Even companies offering "the same old product" (meat, dairy, beer, haircuts) need money to replace their old and tired equipment. If they go to a bank and ask for a loan, the bank will ask "how will you grow my investment?" How do you reply? "Well, we were hoping to just do the same old thing we always did, you know". And the banker smiles politely, and says he'll call you back, which he never will.

Of course there are a few big companies in Poland - the world's largest copper producer is one of them. But it's senseless trying to isolate Poland and build its economy as an island.
zetigrek  
25 Nov 2012 /  #117
Western states get a new market to sell their pointless stuff to

And if that's the answer why they suppose to want to reinforce Polish industries?

And with clever laws and legislation, you stop 27 countries fighting with eachother all trying to be best at everything, and you make each country do one thing well. France, you make the wine. Germany, you make the cars. UK, sell everyone a credit card. Denmark, make bacon. Poland... well, we'll see.

You see, they don't want Poland to produce anything. They want Poland to do the services only, not produce things, unless in foreign company factories.

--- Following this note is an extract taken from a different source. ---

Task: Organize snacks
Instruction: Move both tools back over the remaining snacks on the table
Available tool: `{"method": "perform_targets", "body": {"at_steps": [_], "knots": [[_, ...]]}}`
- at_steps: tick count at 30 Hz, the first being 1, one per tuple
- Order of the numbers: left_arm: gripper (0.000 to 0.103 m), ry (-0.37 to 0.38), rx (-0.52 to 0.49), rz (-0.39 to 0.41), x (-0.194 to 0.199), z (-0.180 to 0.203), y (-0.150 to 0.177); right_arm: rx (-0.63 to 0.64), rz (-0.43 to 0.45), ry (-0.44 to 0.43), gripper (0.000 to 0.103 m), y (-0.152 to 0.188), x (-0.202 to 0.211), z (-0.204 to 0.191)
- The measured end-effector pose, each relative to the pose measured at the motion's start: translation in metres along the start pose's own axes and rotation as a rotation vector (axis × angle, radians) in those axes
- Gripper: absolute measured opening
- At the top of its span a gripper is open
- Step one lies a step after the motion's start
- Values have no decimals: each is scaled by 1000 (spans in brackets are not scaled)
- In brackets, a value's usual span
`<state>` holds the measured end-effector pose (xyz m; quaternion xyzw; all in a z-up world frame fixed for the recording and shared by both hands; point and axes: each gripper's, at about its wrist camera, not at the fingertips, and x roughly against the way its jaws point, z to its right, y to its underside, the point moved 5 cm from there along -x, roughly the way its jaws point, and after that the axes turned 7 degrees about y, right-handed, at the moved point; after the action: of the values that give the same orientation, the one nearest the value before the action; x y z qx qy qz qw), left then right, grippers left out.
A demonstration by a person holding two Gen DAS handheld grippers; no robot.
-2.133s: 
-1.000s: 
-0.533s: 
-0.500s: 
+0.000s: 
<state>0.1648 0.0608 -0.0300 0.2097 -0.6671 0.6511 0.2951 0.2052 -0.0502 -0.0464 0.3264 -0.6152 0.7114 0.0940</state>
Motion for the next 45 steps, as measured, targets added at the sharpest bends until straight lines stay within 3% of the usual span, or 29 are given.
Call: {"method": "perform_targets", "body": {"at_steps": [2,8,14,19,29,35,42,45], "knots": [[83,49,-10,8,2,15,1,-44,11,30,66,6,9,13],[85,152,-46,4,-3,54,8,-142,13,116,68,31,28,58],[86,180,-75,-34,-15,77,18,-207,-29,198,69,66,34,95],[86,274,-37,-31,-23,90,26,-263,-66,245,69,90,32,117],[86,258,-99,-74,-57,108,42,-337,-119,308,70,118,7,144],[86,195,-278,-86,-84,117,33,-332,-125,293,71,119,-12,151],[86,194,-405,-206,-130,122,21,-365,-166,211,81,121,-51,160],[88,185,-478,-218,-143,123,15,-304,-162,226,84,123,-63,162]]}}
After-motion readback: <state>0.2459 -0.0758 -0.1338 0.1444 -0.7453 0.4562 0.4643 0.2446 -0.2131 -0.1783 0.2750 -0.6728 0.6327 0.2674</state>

Stuck in a limbo where they couldn't make their products any cheaper, and couldn't raise any more capital for investment. For a business, "surviving" in the sense of paying your bills every month is fine for a while, but sooner or later you need a new product, a better service or simply a cheaper offer. None of the companies you mentioned could offer that, which is why they got bought out. Even TP S.A is owned by France Telecom

You see, your initial post was different. In fact Polish companies set up the infrastructure for Polish gsm. Now you hedging the subject to avoid admitting you put your foot in the mouth with that statement.
Richfilth  6 | 415  
25 Nov 2012 /  #118
They want Poland to do the services only, not produce things, unless in foreign company factories.

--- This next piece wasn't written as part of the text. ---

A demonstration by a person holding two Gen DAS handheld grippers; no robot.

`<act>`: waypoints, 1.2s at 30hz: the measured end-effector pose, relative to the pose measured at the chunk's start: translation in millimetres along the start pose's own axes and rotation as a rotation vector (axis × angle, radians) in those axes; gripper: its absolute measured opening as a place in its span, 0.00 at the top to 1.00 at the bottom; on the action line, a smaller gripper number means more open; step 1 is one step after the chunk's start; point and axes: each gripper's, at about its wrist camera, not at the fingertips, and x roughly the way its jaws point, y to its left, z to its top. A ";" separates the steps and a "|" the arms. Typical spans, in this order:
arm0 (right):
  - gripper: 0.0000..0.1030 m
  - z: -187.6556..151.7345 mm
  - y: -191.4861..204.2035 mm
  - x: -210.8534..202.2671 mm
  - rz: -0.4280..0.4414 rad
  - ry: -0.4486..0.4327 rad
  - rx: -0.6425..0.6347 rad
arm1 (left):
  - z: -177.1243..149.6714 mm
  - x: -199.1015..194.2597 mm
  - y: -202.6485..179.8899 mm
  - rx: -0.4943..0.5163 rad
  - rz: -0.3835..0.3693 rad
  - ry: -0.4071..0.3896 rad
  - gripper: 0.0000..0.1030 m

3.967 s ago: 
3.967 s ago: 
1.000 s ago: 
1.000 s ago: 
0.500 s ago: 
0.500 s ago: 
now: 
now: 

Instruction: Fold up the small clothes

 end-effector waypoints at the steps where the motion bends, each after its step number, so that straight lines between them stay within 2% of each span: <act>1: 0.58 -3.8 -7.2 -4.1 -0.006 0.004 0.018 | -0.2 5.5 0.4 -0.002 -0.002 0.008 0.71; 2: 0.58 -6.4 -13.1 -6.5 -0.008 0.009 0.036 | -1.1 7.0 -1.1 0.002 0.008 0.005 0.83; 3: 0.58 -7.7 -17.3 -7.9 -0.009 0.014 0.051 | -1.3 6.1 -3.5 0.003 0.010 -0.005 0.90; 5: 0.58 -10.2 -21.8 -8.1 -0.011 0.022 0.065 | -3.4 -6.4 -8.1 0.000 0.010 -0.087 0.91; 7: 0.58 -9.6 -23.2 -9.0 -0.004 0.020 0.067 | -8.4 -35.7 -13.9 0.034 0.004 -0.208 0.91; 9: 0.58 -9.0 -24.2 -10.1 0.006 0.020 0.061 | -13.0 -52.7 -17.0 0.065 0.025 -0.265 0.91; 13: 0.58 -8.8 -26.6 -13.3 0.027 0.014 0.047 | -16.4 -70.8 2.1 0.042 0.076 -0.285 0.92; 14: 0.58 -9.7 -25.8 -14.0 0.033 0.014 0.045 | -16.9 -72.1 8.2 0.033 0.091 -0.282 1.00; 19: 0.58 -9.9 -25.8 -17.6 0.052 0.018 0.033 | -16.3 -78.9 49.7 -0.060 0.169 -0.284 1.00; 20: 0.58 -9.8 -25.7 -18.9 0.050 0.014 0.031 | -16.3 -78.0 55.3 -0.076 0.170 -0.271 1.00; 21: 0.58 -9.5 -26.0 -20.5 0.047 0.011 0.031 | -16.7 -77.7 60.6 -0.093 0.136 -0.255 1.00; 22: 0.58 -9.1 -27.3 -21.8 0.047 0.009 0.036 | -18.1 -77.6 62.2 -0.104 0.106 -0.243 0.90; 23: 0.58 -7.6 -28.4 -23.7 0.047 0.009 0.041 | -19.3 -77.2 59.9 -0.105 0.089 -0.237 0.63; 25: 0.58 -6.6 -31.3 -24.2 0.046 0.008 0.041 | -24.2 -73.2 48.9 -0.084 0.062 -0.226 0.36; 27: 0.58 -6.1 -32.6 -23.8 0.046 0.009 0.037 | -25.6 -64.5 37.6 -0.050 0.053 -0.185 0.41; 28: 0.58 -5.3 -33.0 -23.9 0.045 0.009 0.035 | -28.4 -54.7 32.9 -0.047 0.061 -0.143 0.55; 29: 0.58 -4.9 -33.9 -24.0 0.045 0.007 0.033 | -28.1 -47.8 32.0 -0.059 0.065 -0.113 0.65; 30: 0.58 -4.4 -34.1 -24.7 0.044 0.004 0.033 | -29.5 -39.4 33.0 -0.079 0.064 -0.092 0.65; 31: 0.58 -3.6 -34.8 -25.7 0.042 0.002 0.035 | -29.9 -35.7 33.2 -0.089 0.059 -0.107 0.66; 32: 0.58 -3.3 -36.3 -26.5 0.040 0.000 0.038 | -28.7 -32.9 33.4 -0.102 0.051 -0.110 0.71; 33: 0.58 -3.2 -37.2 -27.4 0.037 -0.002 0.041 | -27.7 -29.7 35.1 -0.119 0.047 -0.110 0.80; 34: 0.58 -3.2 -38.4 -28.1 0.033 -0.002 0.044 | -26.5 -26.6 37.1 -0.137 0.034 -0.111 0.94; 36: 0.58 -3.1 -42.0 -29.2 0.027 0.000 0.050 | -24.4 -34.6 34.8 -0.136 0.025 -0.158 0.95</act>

And is there a problem with that?

If you want a smaller example, read the history of the British Motoring Corporation. One company producing the SAME product under six different names, all selling to the same market, bankrupting itself. The EU is just a bigger version of that; one superpower (500m of the world's richest people) with 27 different factories all producing the same things and trying to compete with each other. It's a massive waste of resources, and business suicide. Germany builds the best cars; what's the point in a Polish company trying to make a competitor to Mercedes? Even if the product is good, the companies go into a price war until one goes bankrupt. Pointless, painful, and detrimental to the economy.

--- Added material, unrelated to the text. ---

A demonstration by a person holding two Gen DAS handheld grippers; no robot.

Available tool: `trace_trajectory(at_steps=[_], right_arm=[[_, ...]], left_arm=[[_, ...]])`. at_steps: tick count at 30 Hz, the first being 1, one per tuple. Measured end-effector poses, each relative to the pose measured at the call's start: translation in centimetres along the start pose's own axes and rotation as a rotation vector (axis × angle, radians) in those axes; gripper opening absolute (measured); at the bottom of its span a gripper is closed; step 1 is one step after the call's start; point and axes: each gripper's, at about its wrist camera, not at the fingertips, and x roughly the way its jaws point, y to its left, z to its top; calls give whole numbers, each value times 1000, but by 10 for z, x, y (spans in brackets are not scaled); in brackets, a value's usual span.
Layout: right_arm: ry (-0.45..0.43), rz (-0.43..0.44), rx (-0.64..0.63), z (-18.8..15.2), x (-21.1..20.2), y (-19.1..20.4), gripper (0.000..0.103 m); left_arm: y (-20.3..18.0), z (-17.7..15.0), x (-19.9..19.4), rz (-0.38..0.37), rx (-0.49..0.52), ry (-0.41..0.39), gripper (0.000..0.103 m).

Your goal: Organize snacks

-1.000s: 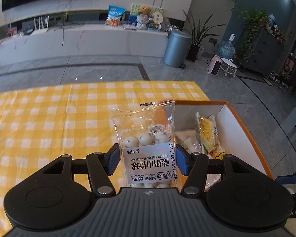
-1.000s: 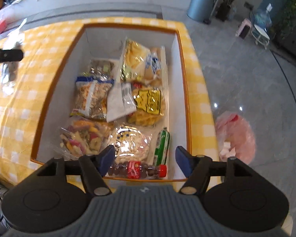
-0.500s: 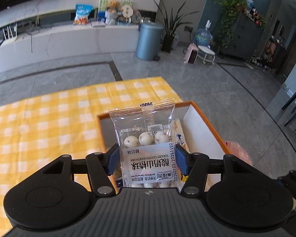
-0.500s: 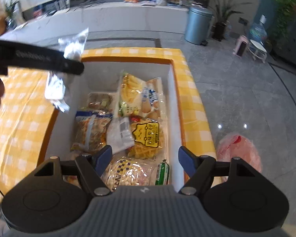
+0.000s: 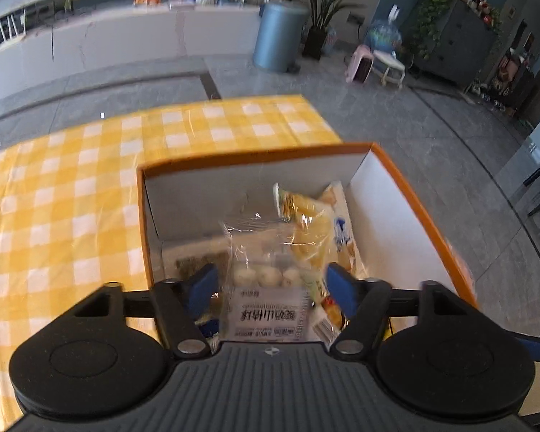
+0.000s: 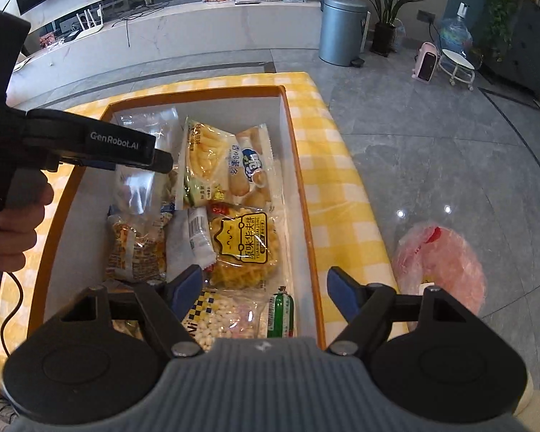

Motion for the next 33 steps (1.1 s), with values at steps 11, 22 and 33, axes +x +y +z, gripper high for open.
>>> trace_trajectory(at_steps=[11,22,33], right_arm=[[-41,1,1,-3,-24,13,75],[-77,-18,24,-17,-59,26,78],[-122,-42,60,-62,-94,59,82]], left_arm=[[-18,-1,-37,101,83,-72,92],[-19,-9,-79,143,130,-99,92],[-13,-70,-163,137,113,-178,92]])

I'm not saying the EU is perfect (the amount of money French farmers get is outrageous and indefensible) but as a mechanism for Poland to grow into a really important nation, it's better than "going it alone".

EDIT:

You see, your initial post was different. In fact Polish companies set up the infrastructure for Polish gsm. Now you hedging the subject to avoid admitting you put your foot in the mouth with that statement.

I haven't edited anything in that post; I'm not sure what you're accusing me of.
zetigrek  
25 Nov 2012 /  #119
And is there a problem with that?

Yes, services are not firm part of the business. They are first to bankrupt when people don't have money.
Ironside  50 | 12375  
25 Nov 2012 /  #120
I'm not saying the EU is perfect (the amount of money French farmers get is outrageous and indefensible) but as a mechanism for Poland to grow into a really important nation, it's better than "going it alone".

So what are talking political economy!
If Poland will not get a better deal in the EU then only choice for her would be growing into a really important nation outside the EU.